AWS support#

If you intend to run your agents on AWS, the agent-aws-stack can help you deploy an auto-scaling fleet of agents on your AWS account.

Features#

Requirements#

The agent-aws-stack is an AWS CDK application written in JavaScript, which depends on a few things to work:

  • Node v16+ and NPM, for building and deploying the CDK application and managing its dependencies
  • Make, Python 3, and Packer for AMI creation and provisioning
  • Properly-configured AWS credentials

Usage#

In order to follow the steps below, please make sure that your AWS user has the required permissions.

1. Download the CDK application and installing dependencies#

curl -sL https://github.com/renderedtext/agent-aws-stack/archive/refs/tags/v0.1.20.tar.gz -o agent-aws-stack.tar.gz
tar -xf agent-aws-stack.tar.gz
cd agent-aws-stack-0.1.20
npm i

You can also fork and clone the repository.

2. Build the AMI#

We use packer to create an AMI with everything the agent needs in your AWS account.

Build a Linux AMI#

The Linux AMI is based on the Ubuntu 20.04 server image.

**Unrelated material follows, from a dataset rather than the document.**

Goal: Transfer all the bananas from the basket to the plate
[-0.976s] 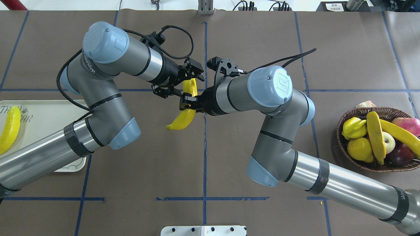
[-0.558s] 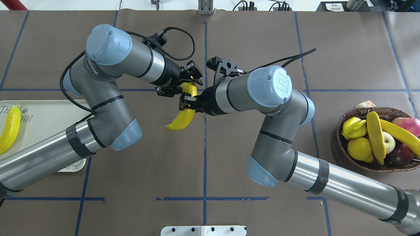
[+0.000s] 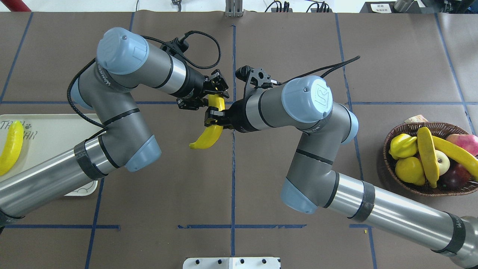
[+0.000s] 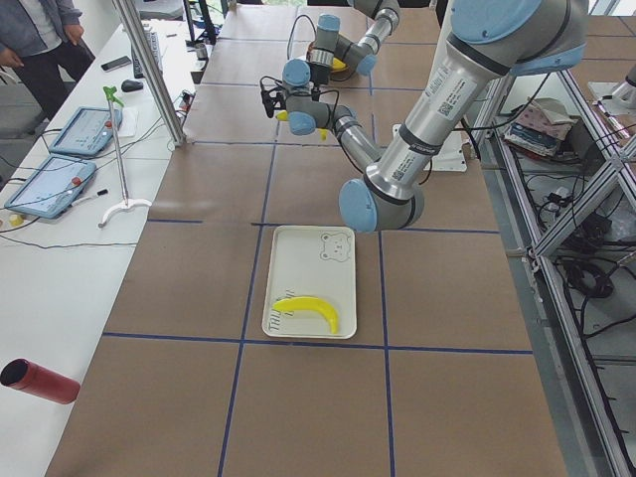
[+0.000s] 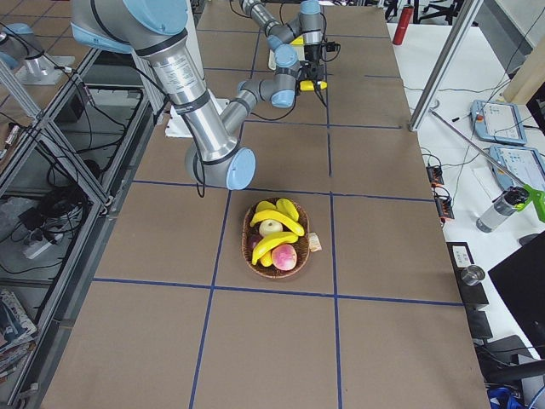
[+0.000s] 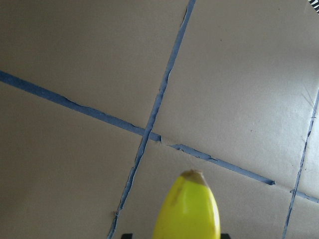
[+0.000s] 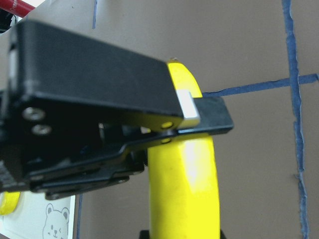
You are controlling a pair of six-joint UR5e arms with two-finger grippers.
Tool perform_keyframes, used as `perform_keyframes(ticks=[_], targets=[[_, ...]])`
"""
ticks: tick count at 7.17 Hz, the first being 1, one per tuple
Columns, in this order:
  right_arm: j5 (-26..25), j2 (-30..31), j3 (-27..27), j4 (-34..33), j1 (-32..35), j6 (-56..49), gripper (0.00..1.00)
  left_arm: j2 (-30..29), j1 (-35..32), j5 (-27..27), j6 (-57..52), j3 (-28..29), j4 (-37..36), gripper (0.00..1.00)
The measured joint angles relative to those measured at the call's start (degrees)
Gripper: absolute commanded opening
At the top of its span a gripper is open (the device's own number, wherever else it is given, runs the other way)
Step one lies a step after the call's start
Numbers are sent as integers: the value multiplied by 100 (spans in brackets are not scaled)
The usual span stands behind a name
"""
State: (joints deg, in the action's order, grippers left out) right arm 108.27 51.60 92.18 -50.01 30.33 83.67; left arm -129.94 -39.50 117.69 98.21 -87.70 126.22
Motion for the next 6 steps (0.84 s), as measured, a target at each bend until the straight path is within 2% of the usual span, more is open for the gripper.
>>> perform_keyframes(ticks=[1, 2, 3, 6], targets=[[0, 4, 2, 0, 0, 0, 26, 3, 0, 0, -3, -1, 2, 0], [1, 5, 1, 0, -1, 0, 77, 3, 1, -1, -8, -1, 5, 0], [1, 5, -2, -3, -1, 4, 99, 4, 2, -1, -13, 1, 7, 0], [3, -23, 3, -18, 20, 93, 100, 15, -13, 6, -23, 0, 8, 0]])
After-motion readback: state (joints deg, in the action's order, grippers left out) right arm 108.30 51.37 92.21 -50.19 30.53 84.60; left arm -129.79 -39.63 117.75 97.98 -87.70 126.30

To build it, run the following commands:

make packer.init
make packer.build

Build a Windows AMI#

The Windows AMI is based on the Microsoft Windows Server 2019 with Containers image, provided by AWS. To build it, run the following commands:

make packer.init
make packer.build PACKER_OS=windows

Build the AMIs in a specific AWS region#

By default, the AMI is built in the us-east AWS region. If you want to build the AMI in a different AWS region, you can use the AWS_REGION variable:

make packer.build AWS_REGION=us-west-1

3. Create an encrypted SSM parameter for the agent type registration token#

When creating your agent type using the Semaphore UI, you get a registration token. This is a sensitive piece of information, so you should create an encrypted AWS SSM parameter with it.

You can use the default SSM aws/ssm KMS key or a custom KMS key of your choice to encrypt your registration token.

Use the default aws/ssm KMS key#

aws ssm put-parameter \
  --name <your-ssm-parameter-name> \
  --value "<your-agent-type-registration-token>" \
  --type SecureString

Use a customer managed KMS key#

When using a customer managed KMS key, make sure you have kms:Encrypt permissions for that key. If you want to create a new KMS key, you can use the create-key operation.

After that, create the encrypted SSM parameter using your KMS key with:

aws ssm put-parameter \
  --name <your-ssm-parameter-name> \
  --value "<your-agent-type-registration-token>" \
  --type SecureString \
  --key-id <your-kms-key-id>

4. Create the execution policy that will be used by Cloudformation#

When deploying the stack, you can instruct the AWS CDK to use only the permissions it needs to manage all the stack resources. To do that, create an AWS IAM policy with all the required permissions:

aws iam create-policy \
  --policy-name agent-aws-stack-cfn-execution-policy \
  --policy-document file://$(pwd)/execution-policy.json \
  --description "Policy used by Cloudformation to deploy the agent-aws-stack CDK application"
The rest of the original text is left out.